◆ Work task ◆
Below are lines of data, and only some are wanted. Please repeat exactly those from the line that has "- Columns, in" through the line that has "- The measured".

═════ Data for this exercise ═════

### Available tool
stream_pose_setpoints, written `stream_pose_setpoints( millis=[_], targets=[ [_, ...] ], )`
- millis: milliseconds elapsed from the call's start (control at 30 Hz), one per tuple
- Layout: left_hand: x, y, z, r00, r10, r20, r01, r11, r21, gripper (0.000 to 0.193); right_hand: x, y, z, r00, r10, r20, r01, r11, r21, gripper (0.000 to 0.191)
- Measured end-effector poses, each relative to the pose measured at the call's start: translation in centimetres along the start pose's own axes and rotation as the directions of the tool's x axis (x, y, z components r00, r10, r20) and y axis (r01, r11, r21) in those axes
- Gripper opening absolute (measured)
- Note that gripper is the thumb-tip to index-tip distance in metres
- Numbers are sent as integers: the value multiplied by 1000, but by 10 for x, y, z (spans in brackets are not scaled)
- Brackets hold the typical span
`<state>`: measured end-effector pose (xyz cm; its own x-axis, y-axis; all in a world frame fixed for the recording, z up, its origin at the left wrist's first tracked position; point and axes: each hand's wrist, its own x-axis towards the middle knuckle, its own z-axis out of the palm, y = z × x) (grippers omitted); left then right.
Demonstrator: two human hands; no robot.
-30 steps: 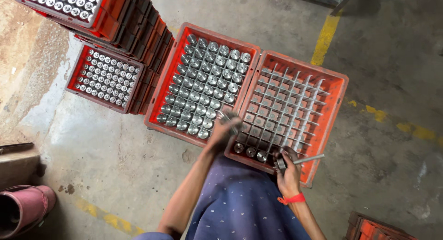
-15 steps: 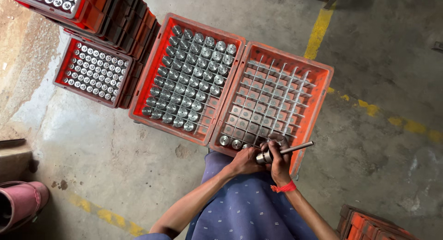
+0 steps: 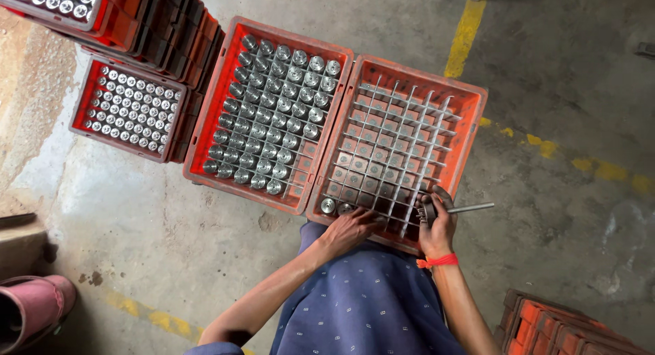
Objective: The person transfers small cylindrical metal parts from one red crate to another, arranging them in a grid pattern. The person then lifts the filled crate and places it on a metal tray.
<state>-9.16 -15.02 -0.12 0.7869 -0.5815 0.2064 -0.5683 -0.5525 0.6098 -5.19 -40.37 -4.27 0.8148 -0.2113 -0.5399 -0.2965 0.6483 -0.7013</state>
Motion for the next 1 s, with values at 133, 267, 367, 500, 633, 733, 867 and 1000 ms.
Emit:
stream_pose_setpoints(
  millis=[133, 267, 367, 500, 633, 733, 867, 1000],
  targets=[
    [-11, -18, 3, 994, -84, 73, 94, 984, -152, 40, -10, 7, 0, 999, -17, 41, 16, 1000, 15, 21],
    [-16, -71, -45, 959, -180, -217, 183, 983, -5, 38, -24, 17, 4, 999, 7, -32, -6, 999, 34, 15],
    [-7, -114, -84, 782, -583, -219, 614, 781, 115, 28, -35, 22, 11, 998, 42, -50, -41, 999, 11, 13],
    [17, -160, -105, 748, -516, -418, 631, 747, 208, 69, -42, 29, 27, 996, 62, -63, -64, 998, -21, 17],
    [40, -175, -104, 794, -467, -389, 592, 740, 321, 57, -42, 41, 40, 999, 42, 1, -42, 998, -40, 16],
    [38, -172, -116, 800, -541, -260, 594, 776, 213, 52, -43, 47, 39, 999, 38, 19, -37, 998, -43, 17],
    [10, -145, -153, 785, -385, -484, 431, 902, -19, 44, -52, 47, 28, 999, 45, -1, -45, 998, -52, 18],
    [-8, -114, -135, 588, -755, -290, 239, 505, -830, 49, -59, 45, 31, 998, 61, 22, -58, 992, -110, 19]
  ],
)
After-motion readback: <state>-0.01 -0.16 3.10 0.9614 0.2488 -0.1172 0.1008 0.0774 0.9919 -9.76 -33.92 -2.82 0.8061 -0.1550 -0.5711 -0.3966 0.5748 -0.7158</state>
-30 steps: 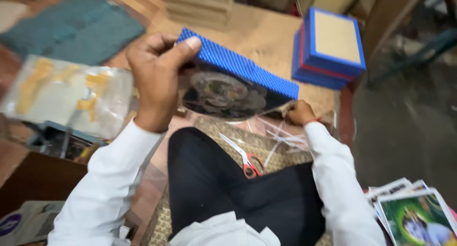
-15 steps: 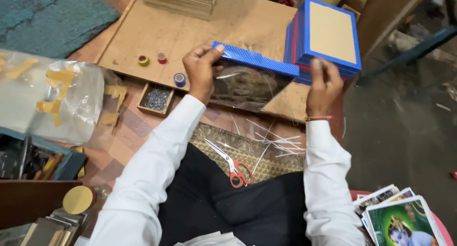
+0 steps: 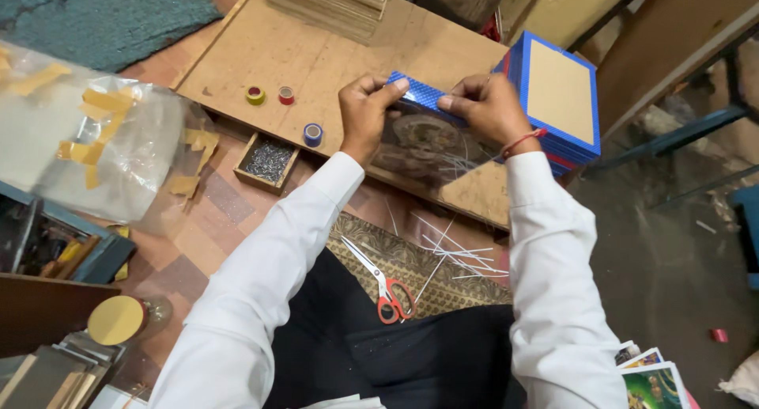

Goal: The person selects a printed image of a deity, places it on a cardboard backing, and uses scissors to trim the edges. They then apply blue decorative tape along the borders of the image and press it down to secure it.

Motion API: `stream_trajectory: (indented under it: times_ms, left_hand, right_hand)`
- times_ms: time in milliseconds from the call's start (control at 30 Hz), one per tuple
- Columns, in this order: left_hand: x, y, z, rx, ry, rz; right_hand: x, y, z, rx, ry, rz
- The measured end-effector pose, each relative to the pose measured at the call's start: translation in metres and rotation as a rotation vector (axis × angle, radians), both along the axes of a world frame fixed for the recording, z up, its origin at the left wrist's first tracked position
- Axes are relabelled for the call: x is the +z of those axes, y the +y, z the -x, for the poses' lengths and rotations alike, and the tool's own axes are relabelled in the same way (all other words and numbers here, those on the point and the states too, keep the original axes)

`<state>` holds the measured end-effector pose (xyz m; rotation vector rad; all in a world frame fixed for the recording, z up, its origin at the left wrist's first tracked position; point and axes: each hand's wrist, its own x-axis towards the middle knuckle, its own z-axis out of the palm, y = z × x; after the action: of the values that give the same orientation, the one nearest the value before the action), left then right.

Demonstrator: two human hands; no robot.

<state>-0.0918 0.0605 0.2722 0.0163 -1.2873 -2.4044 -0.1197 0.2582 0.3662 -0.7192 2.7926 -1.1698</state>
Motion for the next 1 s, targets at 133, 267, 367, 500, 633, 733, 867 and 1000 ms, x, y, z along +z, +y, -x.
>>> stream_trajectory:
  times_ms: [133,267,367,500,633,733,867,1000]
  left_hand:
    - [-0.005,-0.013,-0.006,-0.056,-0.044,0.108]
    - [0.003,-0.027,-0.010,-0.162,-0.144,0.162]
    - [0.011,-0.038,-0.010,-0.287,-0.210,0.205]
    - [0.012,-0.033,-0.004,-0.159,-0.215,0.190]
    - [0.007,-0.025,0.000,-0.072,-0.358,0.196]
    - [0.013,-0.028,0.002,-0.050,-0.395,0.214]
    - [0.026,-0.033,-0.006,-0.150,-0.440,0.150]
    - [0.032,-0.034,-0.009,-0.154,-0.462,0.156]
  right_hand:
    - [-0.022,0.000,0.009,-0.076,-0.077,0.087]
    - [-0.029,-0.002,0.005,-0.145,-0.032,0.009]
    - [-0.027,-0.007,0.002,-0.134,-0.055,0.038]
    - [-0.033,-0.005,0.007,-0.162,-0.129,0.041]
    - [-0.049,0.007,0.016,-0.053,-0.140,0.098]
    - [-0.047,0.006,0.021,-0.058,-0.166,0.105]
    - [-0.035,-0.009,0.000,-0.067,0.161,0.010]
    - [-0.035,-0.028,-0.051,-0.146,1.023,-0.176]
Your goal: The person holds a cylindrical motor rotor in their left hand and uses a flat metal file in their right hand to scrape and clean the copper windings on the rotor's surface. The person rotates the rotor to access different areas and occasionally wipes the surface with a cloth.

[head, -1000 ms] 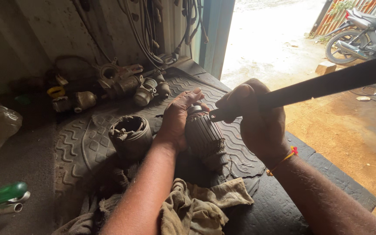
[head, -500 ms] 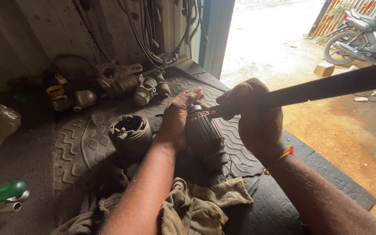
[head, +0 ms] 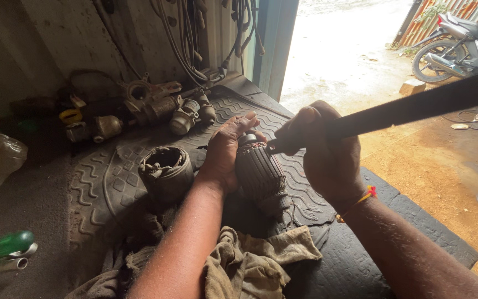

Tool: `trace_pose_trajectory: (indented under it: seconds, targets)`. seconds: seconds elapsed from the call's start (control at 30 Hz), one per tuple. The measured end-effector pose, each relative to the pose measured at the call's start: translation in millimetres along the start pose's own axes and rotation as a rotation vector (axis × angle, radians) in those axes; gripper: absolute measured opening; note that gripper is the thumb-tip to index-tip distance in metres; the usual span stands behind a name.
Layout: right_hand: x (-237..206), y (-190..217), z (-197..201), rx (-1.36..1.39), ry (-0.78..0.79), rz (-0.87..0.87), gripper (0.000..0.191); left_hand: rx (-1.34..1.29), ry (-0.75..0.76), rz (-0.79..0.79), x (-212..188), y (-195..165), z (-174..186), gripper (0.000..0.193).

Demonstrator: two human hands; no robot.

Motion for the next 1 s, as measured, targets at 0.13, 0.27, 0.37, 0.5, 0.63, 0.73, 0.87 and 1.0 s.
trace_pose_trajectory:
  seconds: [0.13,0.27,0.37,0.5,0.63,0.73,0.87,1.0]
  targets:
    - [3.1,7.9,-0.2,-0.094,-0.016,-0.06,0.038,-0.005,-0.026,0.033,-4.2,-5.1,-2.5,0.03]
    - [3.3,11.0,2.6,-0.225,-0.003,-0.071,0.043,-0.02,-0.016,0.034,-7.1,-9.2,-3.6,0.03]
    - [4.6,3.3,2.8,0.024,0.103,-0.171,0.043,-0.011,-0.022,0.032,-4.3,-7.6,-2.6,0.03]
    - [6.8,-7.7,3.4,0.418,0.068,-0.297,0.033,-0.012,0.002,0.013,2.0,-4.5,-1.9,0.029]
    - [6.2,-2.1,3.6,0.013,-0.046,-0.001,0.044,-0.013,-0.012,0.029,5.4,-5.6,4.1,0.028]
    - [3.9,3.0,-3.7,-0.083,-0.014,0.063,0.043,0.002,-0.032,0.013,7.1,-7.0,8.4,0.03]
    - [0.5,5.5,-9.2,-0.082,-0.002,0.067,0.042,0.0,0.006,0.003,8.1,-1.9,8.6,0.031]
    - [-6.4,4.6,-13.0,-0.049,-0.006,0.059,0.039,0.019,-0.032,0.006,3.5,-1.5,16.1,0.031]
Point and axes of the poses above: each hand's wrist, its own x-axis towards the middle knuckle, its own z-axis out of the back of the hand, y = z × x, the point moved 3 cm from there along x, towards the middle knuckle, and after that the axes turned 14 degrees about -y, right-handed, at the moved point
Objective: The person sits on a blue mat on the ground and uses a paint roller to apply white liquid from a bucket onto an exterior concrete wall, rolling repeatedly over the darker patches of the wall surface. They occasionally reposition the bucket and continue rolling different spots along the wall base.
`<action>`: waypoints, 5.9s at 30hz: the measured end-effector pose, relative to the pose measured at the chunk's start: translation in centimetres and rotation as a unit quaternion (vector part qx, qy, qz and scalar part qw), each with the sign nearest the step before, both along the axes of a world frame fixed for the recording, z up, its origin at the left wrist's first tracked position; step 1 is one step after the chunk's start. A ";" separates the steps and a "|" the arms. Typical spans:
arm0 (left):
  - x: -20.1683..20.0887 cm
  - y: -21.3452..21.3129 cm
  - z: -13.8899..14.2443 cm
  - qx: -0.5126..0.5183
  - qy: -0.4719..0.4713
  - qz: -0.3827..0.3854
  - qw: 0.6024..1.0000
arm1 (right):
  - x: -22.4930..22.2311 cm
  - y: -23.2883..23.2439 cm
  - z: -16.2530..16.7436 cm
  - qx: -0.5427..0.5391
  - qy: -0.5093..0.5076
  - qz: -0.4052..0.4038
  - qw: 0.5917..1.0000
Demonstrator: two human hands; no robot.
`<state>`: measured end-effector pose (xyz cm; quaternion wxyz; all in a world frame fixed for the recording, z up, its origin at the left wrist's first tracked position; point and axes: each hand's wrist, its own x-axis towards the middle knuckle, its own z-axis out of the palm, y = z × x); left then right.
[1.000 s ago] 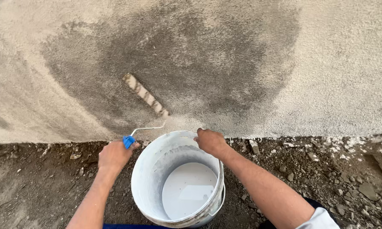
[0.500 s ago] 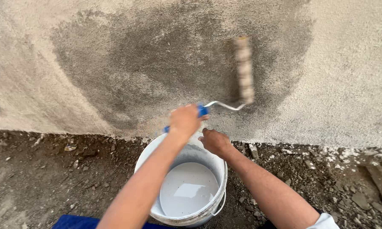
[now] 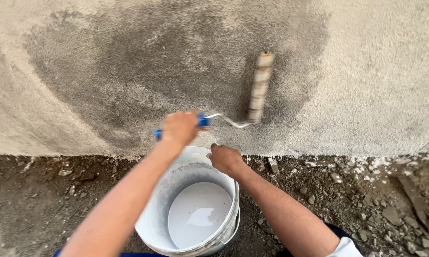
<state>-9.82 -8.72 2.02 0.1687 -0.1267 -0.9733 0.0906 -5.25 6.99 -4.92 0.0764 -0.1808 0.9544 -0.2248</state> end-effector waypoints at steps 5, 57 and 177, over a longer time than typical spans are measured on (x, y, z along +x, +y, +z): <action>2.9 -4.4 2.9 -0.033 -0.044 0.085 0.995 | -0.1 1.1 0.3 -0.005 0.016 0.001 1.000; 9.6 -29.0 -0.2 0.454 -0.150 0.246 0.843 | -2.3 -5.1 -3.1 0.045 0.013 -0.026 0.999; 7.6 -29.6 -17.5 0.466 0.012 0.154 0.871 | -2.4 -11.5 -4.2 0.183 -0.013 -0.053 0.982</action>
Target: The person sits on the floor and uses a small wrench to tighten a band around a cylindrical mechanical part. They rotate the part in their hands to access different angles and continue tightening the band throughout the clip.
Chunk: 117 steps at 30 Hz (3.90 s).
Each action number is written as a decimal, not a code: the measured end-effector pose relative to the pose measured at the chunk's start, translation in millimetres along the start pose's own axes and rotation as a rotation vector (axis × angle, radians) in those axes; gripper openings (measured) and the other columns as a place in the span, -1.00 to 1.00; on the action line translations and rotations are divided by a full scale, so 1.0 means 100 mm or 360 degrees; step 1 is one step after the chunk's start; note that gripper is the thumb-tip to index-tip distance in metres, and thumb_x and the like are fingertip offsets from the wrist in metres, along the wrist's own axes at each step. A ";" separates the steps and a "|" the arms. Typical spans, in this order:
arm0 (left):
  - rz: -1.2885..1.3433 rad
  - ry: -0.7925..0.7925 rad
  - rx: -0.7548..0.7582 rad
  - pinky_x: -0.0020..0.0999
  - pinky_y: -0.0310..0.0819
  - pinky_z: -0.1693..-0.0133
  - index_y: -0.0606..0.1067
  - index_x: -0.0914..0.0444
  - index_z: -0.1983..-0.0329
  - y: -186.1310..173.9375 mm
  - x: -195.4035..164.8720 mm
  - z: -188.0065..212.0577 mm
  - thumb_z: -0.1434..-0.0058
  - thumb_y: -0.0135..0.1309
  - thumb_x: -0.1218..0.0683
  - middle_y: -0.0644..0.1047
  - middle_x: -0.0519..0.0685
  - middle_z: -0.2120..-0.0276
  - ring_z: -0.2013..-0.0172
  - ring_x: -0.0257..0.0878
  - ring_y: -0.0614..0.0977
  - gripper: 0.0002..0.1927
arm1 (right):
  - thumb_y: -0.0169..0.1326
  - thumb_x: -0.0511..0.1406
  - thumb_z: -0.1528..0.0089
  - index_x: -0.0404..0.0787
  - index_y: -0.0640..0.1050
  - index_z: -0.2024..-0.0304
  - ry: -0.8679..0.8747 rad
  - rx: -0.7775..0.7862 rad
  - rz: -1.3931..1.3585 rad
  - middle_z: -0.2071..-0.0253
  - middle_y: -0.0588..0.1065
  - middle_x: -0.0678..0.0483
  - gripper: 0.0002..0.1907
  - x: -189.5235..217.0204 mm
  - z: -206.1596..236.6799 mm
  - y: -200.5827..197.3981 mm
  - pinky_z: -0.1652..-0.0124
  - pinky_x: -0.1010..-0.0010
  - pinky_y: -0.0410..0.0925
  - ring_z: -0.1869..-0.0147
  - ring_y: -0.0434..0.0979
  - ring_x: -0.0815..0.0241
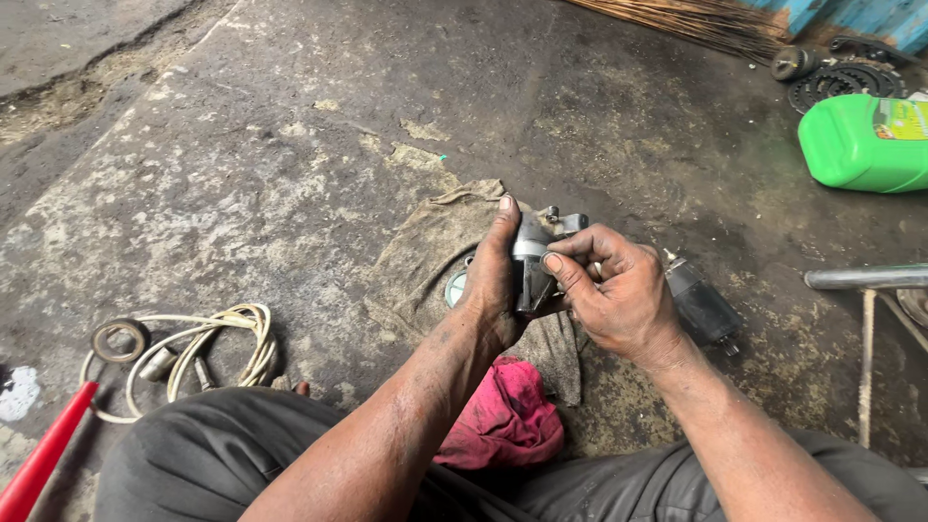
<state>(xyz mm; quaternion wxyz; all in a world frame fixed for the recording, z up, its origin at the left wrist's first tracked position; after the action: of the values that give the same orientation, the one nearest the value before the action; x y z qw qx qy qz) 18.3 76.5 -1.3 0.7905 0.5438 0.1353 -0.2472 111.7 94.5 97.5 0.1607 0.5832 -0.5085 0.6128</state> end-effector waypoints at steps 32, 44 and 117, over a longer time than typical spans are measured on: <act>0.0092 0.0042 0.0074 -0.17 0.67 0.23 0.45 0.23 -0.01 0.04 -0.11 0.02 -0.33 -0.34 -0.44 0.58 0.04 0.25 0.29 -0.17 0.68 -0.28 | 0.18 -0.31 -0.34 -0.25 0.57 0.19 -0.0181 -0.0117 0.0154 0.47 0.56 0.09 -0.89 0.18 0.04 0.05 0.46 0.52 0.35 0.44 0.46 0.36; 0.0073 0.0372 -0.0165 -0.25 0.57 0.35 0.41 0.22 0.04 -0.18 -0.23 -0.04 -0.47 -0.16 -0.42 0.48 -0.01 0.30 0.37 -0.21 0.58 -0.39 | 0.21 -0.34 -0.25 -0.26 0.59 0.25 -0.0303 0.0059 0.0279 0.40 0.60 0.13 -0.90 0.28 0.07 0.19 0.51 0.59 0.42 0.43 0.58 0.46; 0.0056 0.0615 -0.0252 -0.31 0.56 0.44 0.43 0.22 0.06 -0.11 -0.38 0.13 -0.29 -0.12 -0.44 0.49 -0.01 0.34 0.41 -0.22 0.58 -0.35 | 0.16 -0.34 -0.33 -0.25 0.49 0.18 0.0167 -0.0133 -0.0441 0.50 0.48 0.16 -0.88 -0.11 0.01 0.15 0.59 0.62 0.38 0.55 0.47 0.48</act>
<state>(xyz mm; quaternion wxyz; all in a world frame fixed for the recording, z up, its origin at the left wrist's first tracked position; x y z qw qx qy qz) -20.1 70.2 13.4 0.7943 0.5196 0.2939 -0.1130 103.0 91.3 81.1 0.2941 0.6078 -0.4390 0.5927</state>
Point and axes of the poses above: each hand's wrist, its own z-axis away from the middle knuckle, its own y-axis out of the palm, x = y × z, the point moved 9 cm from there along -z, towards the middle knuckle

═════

◆ Answer section ◆
- Columns, in this order: left_hand: x, y, z, rx, ry, rz; right_hand: x, y, z, rx, ry, rz
- The measured end-effector pose, each relative to the pose measured at the call's start: translation in metres and rotation as a rotation vector (axis × angle, radians), both along the axes of a world frame fixed for the recording, z up, its origin at the left wrist's first tracked position

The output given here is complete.